Methods: Thirteen BTIC lines were established from glioma cell lines or GBM biopsies. Radioresistant cell populations were selected by exposing BTICs cultures to repetitive rounds of clinically relevant doses of ionizing radiation (IR). The self-renewal potential was evaluated in vitro using neurosphere assays. The tumorigenic potential and survival analysis were determined using an orthotopic glioma mouse model. Glioma infiltration into the brain was monitored using a brain slice model. Gene expression analysis was performed using the GeneChip Human Gene 1.0 ST arrays (Affymetrix).

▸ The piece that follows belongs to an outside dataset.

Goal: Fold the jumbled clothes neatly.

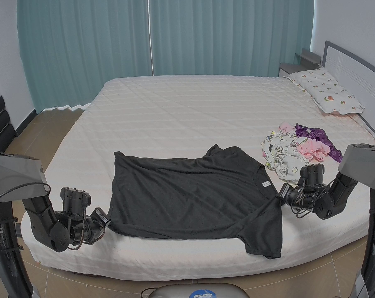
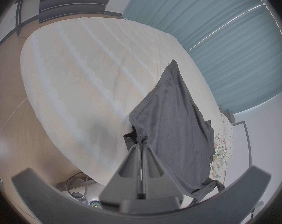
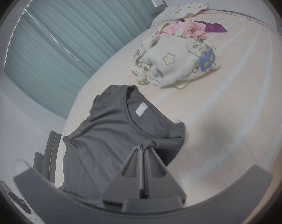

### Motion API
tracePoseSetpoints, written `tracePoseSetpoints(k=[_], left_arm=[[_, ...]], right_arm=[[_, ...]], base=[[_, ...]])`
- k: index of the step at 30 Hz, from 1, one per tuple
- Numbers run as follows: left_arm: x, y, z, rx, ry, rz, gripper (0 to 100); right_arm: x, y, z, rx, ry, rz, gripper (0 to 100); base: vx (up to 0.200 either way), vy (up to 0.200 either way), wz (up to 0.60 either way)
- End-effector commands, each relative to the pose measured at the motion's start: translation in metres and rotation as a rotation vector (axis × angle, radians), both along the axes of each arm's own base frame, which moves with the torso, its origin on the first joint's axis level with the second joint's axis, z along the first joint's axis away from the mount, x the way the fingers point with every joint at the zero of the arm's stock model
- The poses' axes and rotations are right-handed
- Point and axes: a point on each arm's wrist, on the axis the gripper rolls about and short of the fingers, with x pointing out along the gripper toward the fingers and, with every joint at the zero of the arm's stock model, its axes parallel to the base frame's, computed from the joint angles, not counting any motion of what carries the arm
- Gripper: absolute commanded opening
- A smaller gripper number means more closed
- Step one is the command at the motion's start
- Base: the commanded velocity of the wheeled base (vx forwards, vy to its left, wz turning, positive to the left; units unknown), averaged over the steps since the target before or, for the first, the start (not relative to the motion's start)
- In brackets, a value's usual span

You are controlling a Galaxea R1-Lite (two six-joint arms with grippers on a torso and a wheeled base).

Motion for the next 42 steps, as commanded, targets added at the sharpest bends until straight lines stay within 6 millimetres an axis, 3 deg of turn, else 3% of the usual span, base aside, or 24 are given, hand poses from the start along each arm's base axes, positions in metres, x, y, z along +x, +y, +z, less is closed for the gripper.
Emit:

Results: ClQ potently inhibits BTICs self-renewal in vitro and sensitizes BTIC-derived experimental gliomas to radiation therapy. The combined treatment with ClQ and IR rendered a significant (P < 0.05) survival advantage to mice bearing BTIC-derived tumors (147 ± 25,76 days) compared to the untreated control group (114 ± 18,34 days) of the groups treated with ClQ (96 ± 20,24 days) or IR (119 ± 26,87 days) alone. Remarkably, ClQ treatment strongly inhibits the invasive potential of BTICs as revealed in the glioma brain slice model. Molecular analyses indicate that radiosensitizing effects of ClQ involve the inhibition of the BTICs proliferative and DNA repair capacity and interference with the expression of pro-survival genes.

Conclusions: ClQ treatment augments radiotoxicity in stem-like glioma cells and inhibits glioma invasion.